┌────────

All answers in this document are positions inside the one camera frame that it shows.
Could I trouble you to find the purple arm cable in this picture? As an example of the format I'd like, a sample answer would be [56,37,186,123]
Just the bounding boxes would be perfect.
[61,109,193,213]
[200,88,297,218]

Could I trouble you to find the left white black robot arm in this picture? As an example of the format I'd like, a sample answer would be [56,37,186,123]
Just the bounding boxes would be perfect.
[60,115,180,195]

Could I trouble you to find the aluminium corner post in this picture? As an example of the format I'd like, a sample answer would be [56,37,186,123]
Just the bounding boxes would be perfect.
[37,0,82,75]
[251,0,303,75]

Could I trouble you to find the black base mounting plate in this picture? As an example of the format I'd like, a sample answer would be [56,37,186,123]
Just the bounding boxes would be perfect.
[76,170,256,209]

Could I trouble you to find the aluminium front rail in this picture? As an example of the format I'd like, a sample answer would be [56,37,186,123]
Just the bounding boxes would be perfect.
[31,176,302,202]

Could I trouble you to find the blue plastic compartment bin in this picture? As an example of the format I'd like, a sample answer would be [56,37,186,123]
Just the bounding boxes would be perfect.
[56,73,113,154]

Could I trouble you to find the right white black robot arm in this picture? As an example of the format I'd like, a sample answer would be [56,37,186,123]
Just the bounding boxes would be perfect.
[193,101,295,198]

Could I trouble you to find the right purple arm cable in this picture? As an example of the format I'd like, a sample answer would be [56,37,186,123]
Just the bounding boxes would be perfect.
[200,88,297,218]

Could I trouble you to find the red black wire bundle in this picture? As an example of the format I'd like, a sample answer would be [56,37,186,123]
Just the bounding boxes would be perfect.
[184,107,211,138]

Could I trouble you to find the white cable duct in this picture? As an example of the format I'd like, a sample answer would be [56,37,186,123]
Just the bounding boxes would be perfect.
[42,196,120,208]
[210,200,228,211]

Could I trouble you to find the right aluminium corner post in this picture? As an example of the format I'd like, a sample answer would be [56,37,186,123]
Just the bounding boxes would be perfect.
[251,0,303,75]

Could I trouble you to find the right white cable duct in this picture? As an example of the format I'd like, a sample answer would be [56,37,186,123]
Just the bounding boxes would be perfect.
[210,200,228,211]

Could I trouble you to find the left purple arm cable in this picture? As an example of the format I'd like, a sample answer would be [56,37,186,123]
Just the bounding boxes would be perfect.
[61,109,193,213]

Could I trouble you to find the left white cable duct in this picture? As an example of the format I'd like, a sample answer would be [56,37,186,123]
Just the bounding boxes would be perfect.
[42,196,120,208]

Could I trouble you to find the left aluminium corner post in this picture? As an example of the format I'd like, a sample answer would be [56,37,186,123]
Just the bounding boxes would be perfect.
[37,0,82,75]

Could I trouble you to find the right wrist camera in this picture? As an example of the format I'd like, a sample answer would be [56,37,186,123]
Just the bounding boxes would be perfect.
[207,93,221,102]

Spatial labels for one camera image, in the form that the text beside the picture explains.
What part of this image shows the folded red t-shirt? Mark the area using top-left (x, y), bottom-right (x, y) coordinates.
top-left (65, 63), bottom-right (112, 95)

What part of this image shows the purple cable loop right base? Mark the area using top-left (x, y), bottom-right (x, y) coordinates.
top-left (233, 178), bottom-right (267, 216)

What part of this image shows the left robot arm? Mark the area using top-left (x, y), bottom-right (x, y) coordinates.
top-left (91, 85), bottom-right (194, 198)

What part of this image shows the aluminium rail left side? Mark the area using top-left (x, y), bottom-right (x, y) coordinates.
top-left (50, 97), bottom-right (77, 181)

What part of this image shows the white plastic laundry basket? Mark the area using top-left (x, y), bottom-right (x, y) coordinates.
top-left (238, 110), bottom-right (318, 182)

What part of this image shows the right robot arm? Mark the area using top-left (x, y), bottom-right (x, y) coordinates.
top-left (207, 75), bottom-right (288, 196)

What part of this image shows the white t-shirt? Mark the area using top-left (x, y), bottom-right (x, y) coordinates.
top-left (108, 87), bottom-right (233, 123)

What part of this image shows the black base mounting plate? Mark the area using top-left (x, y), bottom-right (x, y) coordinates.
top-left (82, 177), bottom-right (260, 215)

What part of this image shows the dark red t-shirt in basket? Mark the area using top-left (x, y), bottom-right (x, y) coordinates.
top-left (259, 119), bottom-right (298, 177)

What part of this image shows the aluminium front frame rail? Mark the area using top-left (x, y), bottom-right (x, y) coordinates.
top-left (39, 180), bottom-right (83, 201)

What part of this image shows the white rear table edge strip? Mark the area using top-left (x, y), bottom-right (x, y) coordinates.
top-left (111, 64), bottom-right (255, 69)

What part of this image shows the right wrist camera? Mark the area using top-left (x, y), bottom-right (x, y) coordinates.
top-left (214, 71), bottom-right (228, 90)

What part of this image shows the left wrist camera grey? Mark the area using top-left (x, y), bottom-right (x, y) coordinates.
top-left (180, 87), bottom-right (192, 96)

└────────

### About this task
Search the listing for the word "that". Copy every line in which it occurs.

### Written reply
All answers in this document are positions inside the one camera frame that it shows.
Spatial labels for one camera image, in the form that the text beside the picture explains.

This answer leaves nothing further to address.